Exercise requirements: Each line in the entries below that holds the word "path" belongs in the answer.

##### Provided material #####

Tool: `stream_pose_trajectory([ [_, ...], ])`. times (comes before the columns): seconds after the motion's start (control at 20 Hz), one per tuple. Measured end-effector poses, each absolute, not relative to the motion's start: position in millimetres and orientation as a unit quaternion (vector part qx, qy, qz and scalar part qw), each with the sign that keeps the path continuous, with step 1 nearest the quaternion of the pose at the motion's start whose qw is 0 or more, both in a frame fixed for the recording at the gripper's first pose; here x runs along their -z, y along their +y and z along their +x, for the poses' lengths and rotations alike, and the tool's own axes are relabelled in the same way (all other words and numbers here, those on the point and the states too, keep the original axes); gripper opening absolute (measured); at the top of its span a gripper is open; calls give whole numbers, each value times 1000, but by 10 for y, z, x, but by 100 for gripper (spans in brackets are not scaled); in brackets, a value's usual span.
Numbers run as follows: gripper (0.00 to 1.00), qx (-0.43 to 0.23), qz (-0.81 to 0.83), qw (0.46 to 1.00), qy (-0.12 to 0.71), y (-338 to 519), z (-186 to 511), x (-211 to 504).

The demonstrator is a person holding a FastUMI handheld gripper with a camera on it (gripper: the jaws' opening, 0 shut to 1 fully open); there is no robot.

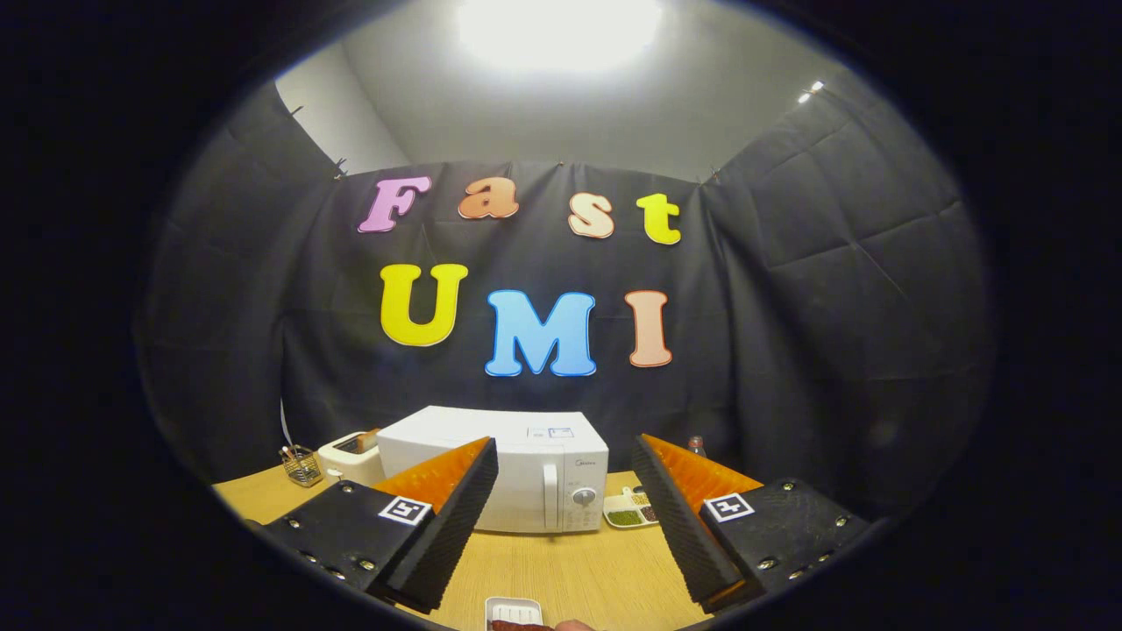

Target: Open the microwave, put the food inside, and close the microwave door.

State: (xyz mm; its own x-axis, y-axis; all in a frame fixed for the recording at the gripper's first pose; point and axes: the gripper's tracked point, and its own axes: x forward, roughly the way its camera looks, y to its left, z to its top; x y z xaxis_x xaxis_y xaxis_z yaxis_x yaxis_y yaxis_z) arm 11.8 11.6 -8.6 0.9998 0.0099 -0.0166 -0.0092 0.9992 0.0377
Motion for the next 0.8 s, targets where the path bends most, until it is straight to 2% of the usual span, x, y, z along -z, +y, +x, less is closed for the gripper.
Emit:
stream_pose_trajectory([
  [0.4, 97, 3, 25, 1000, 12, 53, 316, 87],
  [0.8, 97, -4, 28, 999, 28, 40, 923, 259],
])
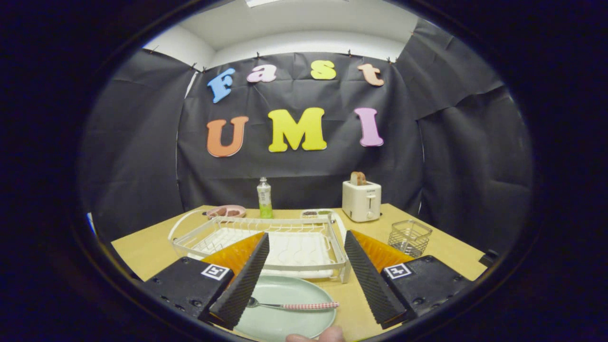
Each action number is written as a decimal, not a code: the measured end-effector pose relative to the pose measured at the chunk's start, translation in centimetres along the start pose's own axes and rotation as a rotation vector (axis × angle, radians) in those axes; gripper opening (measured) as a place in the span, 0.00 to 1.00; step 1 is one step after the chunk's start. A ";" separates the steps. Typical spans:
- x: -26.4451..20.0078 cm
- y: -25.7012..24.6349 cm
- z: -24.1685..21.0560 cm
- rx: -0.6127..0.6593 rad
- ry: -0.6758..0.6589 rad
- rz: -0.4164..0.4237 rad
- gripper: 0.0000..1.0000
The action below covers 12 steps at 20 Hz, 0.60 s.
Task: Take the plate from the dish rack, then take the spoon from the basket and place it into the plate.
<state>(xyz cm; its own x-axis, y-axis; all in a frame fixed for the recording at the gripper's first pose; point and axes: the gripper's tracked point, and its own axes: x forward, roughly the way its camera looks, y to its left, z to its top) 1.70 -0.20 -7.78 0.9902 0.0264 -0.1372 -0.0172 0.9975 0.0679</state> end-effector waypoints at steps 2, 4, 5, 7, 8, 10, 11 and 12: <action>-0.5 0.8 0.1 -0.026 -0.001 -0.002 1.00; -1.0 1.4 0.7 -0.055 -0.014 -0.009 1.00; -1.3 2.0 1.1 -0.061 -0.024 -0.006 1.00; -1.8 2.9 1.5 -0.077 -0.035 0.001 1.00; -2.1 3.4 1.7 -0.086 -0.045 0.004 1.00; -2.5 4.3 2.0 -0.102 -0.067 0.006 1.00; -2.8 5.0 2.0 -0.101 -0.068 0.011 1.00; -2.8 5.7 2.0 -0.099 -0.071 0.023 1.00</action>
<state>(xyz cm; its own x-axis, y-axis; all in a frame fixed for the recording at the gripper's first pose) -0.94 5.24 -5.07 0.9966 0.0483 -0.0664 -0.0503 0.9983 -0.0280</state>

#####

Answer below:
Tool: `stream_pose_trajectory([ [_, ...], ])`. times (comes before the columns): seconds after the motion's start (control at 20 Hz), one per tuple. Measured end-effector poses, each absolute, not relative to the motion's start: position in millimetres and orientation as a unit quaternion (vector part qx, qy, qz and scalar part qw), each with the sign that keeps the path continuous, with step 1 nearest the quaternion of the pose at the motion's start whose qw is 0 or more, both in a frame fixed for the recording at the gripper's first pose; here x runs along their -z, y along their +y and z along their +x, for the poses' lengths and rotations alike, and the tool's own axes are relabelled in the same way (all other words and numbers here, those on the point and the states too, keep the original axes); gripper opening absolute (measured); at the top of its span a gripper is open; calls give whole numbers, each value times 1000, but by 10 for y, z, x, but by 100 for gripper (spans in brackets are not scaled); in brackets, a value's usual span.
Motion for the next 0.8 s, targets where the path bends most, until it is straight to 2% of the usual span, x, y, z along -z, +y, +x, less is closed for the gripper.

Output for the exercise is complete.